▸ TASK TO CARRY OUT:
Repeat exactly, and only, the lines from the one containing "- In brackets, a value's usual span" through the last line of the data below.

▸ GIVEN DATA:
○ ○ ○ ○ ○ ○ ○
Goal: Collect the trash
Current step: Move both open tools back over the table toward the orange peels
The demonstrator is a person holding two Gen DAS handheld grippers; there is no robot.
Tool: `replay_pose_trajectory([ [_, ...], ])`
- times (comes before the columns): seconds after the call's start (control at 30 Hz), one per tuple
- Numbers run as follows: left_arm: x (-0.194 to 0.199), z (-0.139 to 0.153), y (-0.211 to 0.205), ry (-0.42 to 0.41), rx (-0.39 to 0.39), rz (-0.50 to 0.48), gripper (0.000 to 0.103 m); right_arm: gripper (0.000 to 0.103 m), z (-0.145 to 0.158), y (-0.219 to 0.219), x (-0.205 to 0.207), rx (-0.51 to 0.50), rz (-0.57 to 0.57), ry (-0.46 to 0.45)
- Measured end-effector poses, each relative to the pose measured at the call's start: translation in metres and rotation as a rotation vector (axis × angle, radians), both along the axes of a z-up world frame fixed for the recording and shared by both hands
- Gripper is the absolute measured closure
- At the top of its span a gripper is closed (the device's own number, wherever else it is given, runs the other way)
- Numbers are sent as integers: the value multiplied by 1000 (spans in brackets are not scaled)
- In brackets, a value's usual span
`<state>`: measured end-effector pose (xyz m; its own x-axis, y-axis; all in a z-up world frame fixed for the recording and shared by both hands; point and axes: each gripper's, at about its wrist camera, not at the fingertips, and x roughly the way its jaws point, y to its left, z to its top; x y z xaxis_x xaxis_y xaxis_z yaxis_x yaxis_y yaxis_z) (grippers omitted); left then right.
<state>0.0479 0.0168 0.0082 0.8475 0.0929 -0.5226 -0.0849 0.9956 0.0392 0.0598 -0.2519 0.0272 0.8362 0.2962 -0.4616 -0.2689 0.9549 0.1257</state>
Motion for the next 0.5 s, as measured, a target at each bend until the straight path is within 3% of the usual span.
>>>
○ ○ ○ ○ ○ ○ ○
▸ ANSWER BOX:
- In brackets, a value's usual span
`<state>`: measured end-effector pose (xyz m; its own x-axis, y-axis; all in a z-up world frame fixed for the recording and shared by both hands; point and axes: each gripper's, at about its wrist camera, not at the fingertips, and x roughly the way its jaws point, y to its left, z to its top; x y z xaxis_x xaxis_y xaxis_z yaxis_x yaxis_y yaxis_z) (grippers omitted); left then right.
<state>0.0479 0.0168 0.0082 0.8475 0.0929 -0.5226 -0.0849 0.9956 0.0392 0.0598 -0.2519 0.0272 0.8362 0.2962 -0.4616 -0.2689 0.9549 0.1257</state>
Motion for the next 0.5 s, as measured, a target at each bend until the straight path is within 3% of the usual span.
>>>

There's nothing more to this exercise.